▸ Dataset items
-.-.-

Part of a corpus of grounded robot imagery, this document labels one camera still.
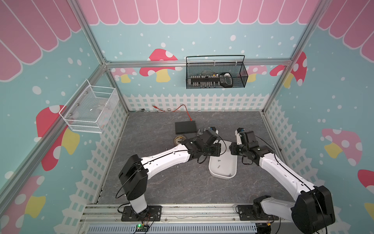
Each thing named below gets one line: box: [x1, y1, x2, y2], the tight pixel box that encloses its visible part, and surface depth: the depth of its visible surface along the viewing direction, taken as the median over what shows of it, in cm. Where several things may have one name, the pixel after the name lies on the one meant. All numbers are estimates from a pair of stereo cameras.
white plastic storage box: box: [208, 139, 238, 180], surface depth 91 cm
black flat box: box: [174, 120, 197, 135], surface depth 112 cm
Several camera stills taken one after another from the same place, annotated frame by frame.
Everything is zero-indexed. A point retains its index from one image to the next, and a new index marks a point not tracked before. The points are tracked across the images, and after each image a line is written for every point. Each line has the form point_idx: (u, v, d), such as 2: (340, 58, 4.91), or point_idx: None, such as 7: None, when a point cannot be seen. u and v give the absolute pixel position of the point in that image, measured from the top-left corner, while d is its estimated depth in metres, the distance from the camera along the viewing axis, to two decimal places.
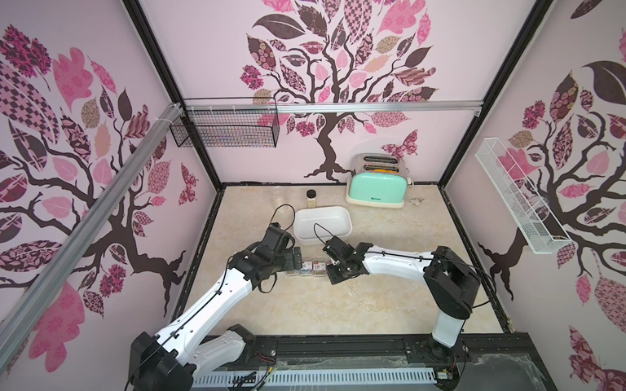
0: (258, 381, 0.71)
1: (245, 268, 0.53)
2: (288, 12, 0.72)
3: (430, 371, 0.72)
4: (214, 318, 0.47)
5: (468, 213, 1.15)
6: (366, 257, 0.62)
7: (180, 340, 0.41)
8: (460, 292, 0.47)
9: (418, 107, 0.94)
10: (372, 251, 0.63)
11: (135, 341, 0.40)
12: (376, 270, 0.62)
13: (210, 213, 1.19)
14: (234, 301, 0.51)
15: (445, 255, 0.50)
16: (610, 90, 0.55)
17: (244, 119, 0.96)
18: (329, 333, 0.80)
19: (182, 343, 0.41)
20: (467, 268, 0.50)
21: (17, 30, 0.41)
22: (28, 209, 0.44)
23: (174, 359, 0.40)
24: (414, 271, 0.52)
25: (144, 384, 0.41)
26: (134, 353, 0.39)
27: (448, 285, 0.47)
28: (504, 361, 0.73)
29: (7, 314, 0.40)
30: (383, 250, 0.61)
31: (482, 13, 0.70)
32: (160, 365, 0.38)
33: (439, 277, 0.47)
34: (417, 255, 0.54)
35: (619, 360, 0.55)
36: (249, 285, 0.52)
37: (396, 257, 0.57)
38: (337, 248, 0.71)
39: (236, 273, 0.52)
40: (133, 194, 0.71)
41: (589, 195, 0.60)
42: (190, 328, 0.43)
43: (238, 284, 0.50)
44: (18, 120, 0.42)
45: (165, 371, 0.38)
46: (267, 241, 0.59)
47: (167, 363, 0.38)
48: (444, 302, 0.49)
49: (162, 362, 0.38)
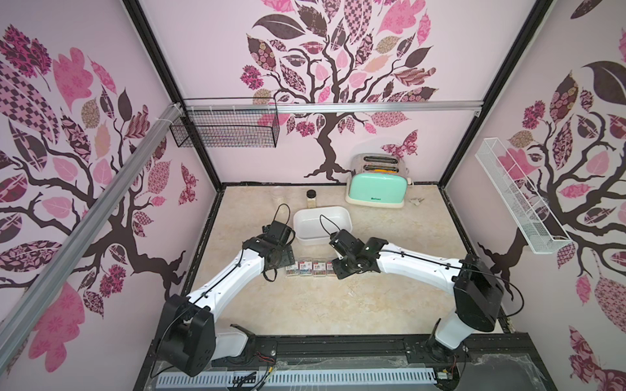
0: (258, 381, 0.71)
1: (258, 248, 0.60)
2: (288, 12, 0.72)
3: (430, 371, 0.72)
4: (235, 287, 0.52)
5: (468, 213, 1.15)
6: (382, 257, 0.57)
7: (211, 297, 0.46)
8: (488, 305, 0.45)
9: (418, 107, 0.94)
10: (390, 250, 0.58)
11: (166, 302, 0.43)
12: (391, 270, 0.58)
13: (210, 213, 1.19)
14: (249, 276, 0.56)
15: (473, 262, 0.47)
16: (611, 90, 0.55)
17: (244, 120, 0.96)
18: (329, 333, 0.80)
19: (213, 301, 0.45)
20: (495, 280, 0.48)
21: (17, 30, 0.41)
22: (28, 209, 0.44)
23: (208, 314, 0.44)
24: (440, 279, 0.48)
25: (174, 349, 0.42)
26: (165, 312, 0.42)
27: (478, 296, 0.44)
28: (504, 361, 0.73)
29: (7, 314, 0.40)
30: (402, 250, 0.57)
31: (482, 12, 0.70)
32: (196, 319, 0.41)
33: (469, 287, 0.44)
34: (443, 262, 0.50)
35: (619, 360, 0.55)
36: (262, 262, 0.59)
37: (418, 260, 0.53)
38: (346, 243, 0.66)
39: (253, 252, 0.58)
40: (133, 193, 0.71)
41: (589, 195, 0.60)
42: (218, 291, 0.47)
43: (253, 259, 0.56)
44: (18, 120, 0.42)
45: (200, 324, 0.40)
46: (274, 231, 0.67)
47: (201, 318, 0.41)
48: (467, 314, 0.47)
49: (196, 316, 0.42)
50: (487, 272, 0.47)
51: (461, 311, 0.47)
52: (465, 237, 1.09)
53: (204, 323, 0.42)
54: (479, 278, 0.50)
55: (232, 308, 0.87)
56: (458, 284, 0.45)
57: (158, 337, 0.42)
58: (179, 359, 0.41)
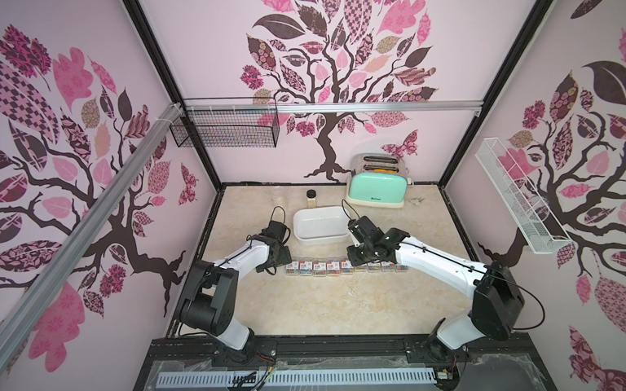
0: (258, 381, 0.71)
1: (263, 239, 0.69)
2: (288, 12, 0.72)
3: (430, 371, 0.72)
4: (249, 265, 0.59)
5: (469, 213, 1.15)
6: (403, 249, 0.56)
7: (234, 263, 0.53)
8: (507, 316, 0.44)
9: (418, 107, 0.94)
10: (412, 243, 0.56)
11: (195, 265, 0.49)
12: (409, 263, 0.57)
13: (211, 213, 1.19)
14: (257, 262, 0.63)
15: (500, 270, 0.45)
16: (610, 90, 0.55)
17: (244, 119, 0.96)
18: (329, 333, 0.80)
19: (235, 265, 0.52)
20: (517, 292, 0.46)
21: (17, 30, 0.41)
22: (28, 209, 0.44)
23: (233, 272, 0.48)
24: (461, 280, 0.47)
25: (197, 309, 0.46)
26: (193, 274, 0.47)
27: (499, 304, 0.43)
28: (504, 361, 0.73)
29: (7, 314, 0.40)
30: (424, 246, 0.55)
31: (482, 13, 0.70)
32: (223, 276, 0.47)
33: (491, 293, 0.42)
34: (467, 264, 0.48)
35: (619, 360, 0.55)
36: (267, 248, 0.67)
37: (439, 257, 0.52)
38: (366, 230, 0.65)
39: (261, 239, 0.69)
40: (133, 194, 0.71)
41: (589, 195, 0.60)
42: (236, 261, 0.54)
43: (260, 244, 0.65)
44: (18, 120, 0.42)
45: (227, 280, 0.46)
46: (272, 229, 0.76)
47: (227, 274, 0.47)
48: (482, 319, 0.46)
49: (223, 273, 0.48)
50: (512, 282, 0.45)
51: (475, 316, 0.47)
52: (465, 237, 1.09)
53: (232, 278, 0.48)
54: (501, 286, 0.48)
55: None
56: (479, 288, 0.44)
57: (187, 296, 0.46)
58: (207, 316, 0.45)
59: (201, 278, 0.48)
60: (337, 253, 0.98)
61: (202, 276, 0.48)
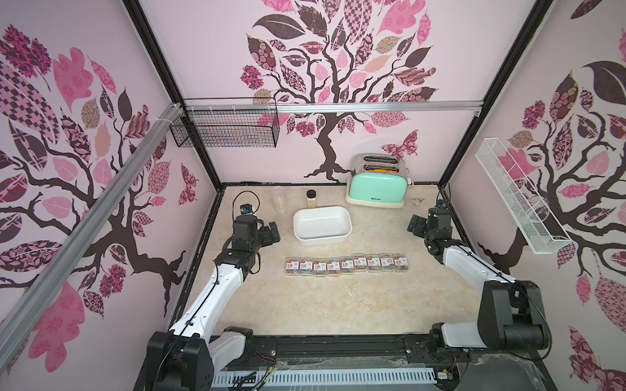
0: (258, 381, 0.71)
1: (234, 261, 0.58)
2: (288, 12, 0.72)
3: (430, 371, 0.72)
4: (219, 305, 0.51)
5: (469, 213, 1.15)
6: (451, 248, 0.62)
7: (199, 321, 0.44)
8: (515, 336, 0.43)
9: (419, 107, 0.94)
10: (461, 248, 0.62)
11: (148, 342, 0.40)
12: (451, 262, 0.61)
13: (211, 213, 1.19)
14: (231, 291, 0.55)
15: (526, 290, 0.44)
16: (610, 90, 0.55)
17: (244, 119, 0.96)
18: (329, 334, 0.80)
19: (201, 326, 0.44)
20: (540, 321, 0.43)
21: (17, 30, 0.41)
22: (28, 209, 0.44)
23: (199, 340, 0.43)
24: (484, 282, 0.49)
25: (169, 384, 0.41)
26: (150, 353, 0.39)
27: (504, 307, 0.44)
28: (504, 361, 0.73)
29: (7, 314, 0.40)
30: (469, 252, 0.60)
31: (483, 13, 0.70)
32: (187, 348, 0.40)
33: (501, 294, 0.44)
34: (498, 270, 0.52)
35: (619, 360, 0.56)
36: (240, 274, 0.58)
37: (477, 261, 0.55)
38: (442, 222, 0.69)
39: (228, 265, 0.56)
40: (133, 194, 0.71)
41: (589, 195, 0.60)
42: (202, 314, 0.46)
43: (230, 274, 0.54)
44: (18, 120, 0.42)
45: (192, 352, 0.39)
46: (238, 234, 0.62)
47: (193, 344, 0.40)
48: (484, 323, 0.46)
49: (187, 344, 0.40)
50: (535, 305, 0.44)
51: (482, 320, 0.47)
52: (465, 237, 1.09)
53: (198, 349, 0.40)
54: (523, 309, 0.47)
55: (232, 308, 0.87)
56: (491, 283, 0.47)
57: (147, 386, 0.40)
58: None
59: (160, 358, 0.43)
60: (337, 253, 0.98)
61: (162, 354, 0.44)

-.-.-

Your answer must consist only of the lines from the one containing "15: (526, 290, 0.44)" through the last line of the data above, both included, exactly as written.

▸ EXERCISE SOLUTION
15: (526, 290, 0.44)
16: (610, 90, 0.55)
17: (244, 119, 0.96)
18: (329, 334, 0.80)
19: (201, 326, 0.44)
20: (540, 321, 0.43)
21: (17, 30, 0.41)
22: (28, 209, 0.44)
23: (199, 340, 0.43)
24: (484, 282, 0.49)
25: (169, 384, 0.41)
26: (150, 353, 0.39)
27: (504, 307, 0.44)
28: (504, 361, 0.73)
29: (7, 314, 0.40)
30: (469, 252, 0.60)
31: (483, 13, 0.70)
32: (187, 348, 0.40)
33: (501, 294, 0.44)
34: (498, 270, 0.52)
35: (619, 360, 0.56)
36: (240, 274, 0.58)
37: (477, 261, 0.55)
38: (442, 222, 0.69)
39: (228, 265, 0.56)
40: (133, 194, 0.71)
41: (589, 195, 0.60)
42: (202, 314, 0.46)
43: (230, 274, 0.54)
44: (18, 120, 0.42)
45: (192, 352, 0.39)
46: (238, 234, 0.62)
47: (193, 344, 0.40)
48: (484, 323, 0.46)
49: (187, 344, 0.40)
50: (535, 305, 0.44)
51: (482, 320, 0.47)
52: (465, 237, 1.09)
53: (198, 349, 0.40)
54: (523, 309, 0.47)
55: (232, 308, 0.87)
56: (491, 283, 0.47)
57: (147, 386, 0.40)
58: None
59: (160, 358, 0.43)
60: (337, 253, 0.98)
61: (162, 354, 0.44)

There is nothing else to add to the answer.